The assessment on aquatic effects indicates no relevant toxicity of the submission item category member soluble iron salts to the aquatic life in the foreseen uses. Therefore and due to the assigned ready biodegradability the submission category belongs to the lowest “soil hazard category 1” (according to ECHA 2008, Chapter R.7c, Table R.7.11-2, p 131) and thus the straight forward application of the EPM according to the TGD (ECB 2003, part II, p 112) is possible to derive PNECs for soils, but as no aquatic PNECs were derived this is obsolete.

  • ECB European Chemicals Bureau (2003). Technical Guidance Document in support of Commission Directive 93/67/EEC on Risk Assessment for new notified substances, Commission Regulation (EC) No 1488/94 on Risk Assessment for existing substances and Directive 98/8/EC of the European Parliament and of the Council concerning the placing of biocidal products on the market. Parts I to IV. Self-published, Ispra, Italy.
  • ECHA European Chemicals Agency (2008). Guidance on information requirements and chemical safety assessment Chapter R.7c: Endpoint specific guidance. Self-published, Helsinki, Finland, May 2008. 235 p.

Exposure considerations

Iron compounds may represent about 2 % mass of the soil dry weight (see section on Environmental fate and pathways). It can therefore be assumed that the contribution of additional iron species due to human activity will be low compared to these levels. Moreover the iron species are involved in intense readily transformation to different species and any additional release would probably not result in an increase of bioavailable species but contribute to the anyhow large sediment sinks/reservoirs.

Straightforward testing technically not feasible, existing data not relevant/adequate

Furthermore, although effects can be observed in some studies with soil organisms, the lowest concentrations at which they have been found to occur are well below natural background concentrations, to which natural soil organisms are adapted. Laboratory test data indicating effects at concentrations below background therefore have no practical significance for setting PNECs.
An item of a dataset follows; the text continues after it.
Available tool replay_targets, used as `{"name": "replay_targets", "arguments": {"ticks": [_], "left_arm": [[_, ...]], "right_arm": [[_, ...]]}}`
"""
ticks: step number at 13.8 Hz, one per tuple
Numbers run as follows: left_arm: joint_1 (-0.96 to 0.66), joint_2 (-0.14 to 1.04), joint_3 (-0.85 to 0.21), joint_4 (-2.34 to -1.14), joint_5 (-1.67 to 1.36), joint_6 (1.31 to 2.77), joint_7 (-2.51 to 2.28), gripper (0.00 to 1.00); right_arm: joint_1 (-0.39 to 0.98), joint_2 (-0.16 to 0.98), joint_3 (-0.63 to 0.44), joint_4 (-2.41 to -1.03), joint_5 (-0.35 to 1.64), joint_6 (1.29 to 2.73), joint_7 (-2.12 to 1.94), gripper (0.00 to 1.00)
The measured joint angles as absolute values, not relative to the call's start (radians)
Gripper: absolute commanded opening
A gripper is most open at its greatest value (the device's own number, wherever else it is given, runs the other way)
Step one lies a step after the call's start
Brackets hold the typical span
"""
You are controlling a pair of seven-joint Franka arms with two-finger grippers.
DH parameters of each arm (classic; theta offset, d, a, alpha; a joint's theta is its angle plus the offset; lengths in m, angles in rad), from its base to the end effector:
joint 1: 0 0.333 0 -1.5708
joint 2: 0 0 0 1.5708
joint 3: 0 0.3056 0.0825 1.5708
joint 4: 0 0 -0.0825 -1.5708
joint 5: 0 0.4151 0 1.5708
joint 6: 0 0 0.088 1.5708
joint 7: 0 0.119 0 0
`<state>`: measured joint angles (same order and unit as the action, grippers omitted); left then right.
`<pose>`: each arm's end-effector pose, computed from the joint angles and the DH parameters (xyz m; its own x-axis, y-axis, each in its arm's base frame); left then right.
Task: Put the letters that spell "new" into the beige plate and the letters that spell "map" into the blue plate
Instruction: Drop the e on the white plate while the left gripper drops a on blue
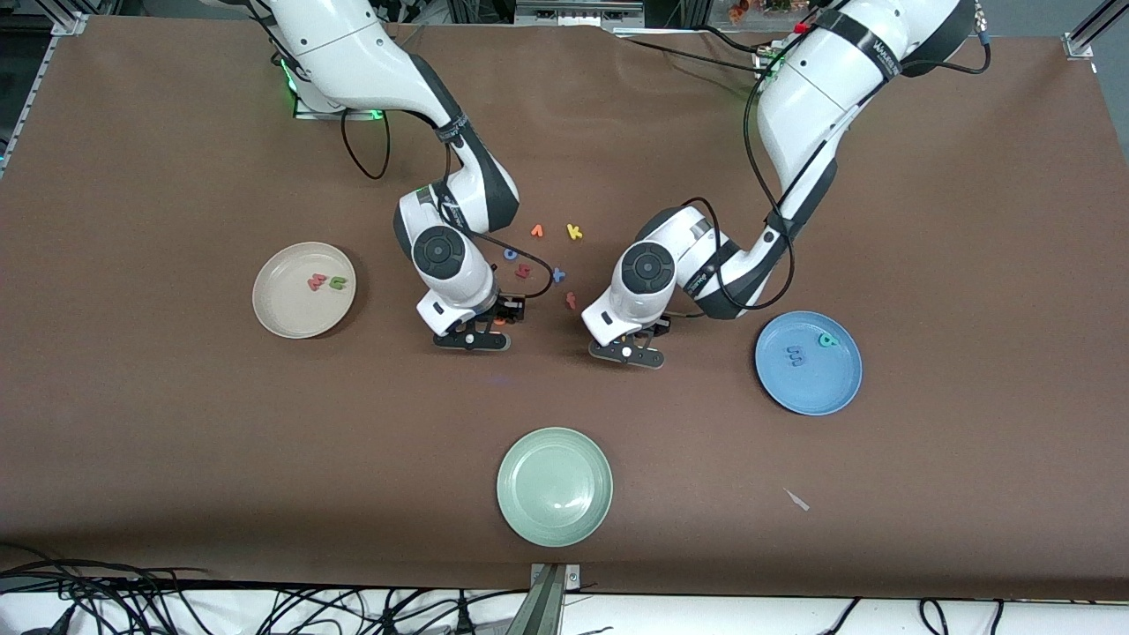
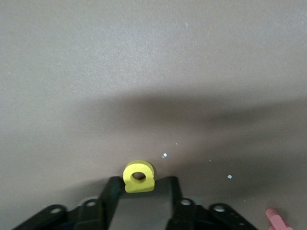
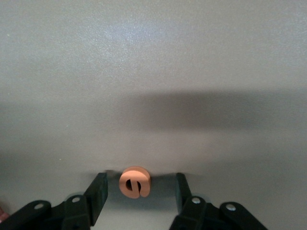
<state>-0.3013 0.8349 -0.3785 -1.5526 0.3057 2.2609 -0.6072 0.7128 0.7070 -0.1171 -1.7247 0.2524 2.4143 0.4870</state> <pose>0.5744 -0.4158 0.1335 0.9826 -0.1693 -0.0761 -0.1687 -0.9856 0.0147 0.5600 0.3882 0.1331 0.9971 -0.0514 -0.0553 -0.0553 -0.9959 -0.0719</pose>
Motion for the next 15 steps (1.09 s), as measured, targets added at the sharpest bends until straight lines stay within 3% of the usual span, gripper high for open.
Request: {"name": "replay_targets", "arguments": {"ticks": [1, 5, 11, 15], "left_arm": [[-0.3, 0.834, -0.378, -1.551, 0.306, 2.261, -0.607, 0.09], [-0.285, 0.827, -0.373, -1.54, 0.307, 2.25, -0.592, 0.09], [-0.152, 0.702, -0.369, -1.515, 0.308, 2.022, -0.297, 0.1], [0.001, 0.674, -0.36, -1.527, 0.309, 1.931, 0.064, 0.13]], "right_arm": [[0.714, 0.708, -0.117, -1.725, 0.252, 2.414, 0.487, 0.6], [0.718, 0.708, -0.118, -1.723, 0.252, 2.42, 0.487, 0.41], [0.72, 0.706, -0.119, -1.719, 0.252, 2.422, 0.487, 0.18], [0.72, 0.71, -0.124, -1.708, 0.252, 2.404, 0.485, 0.13]]}}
The chemical species reaching environmental soils as consequence of the supported uses of the submission item will be equilibrated to the naturally occurring almost insoluble and biounavailable forms. Testing of soil freshly spiked with soluble iron salts would not reflect relevant environmental exposure. Exposure to iron-amended soil via ingestion might result in additional uptake of iron as a consequence of the conditions prevailing in the gut of the organism. Therefore and due to the secondary effects of speciation such as oxygen consumption due to oxidation from ferric to ferrous forms and fouling the results from such experiments cannot show intrinsic toxicity. This is a violation of Hill criterion 3 (Specificity, see section on Ecotoxicological information) and no mono-causation of the observed effects is assured. Therefore the existing data are of little relevance for the assessment of intrinsic toxicity. Nonetheless the use of aged, equilibrated test item could be performed, but regarding the significant high natural background concentrations this will not be insightful.

Anoxic and low pH conditions in soils may result in higher concentrations of the more toxic ferrous iron forms, but such conditions are only conducive to supporting specialist species. Experiments with test organisms that are adapted to conditions of low pH and anoxia might be justified but only to investigate specific exposure scenarios.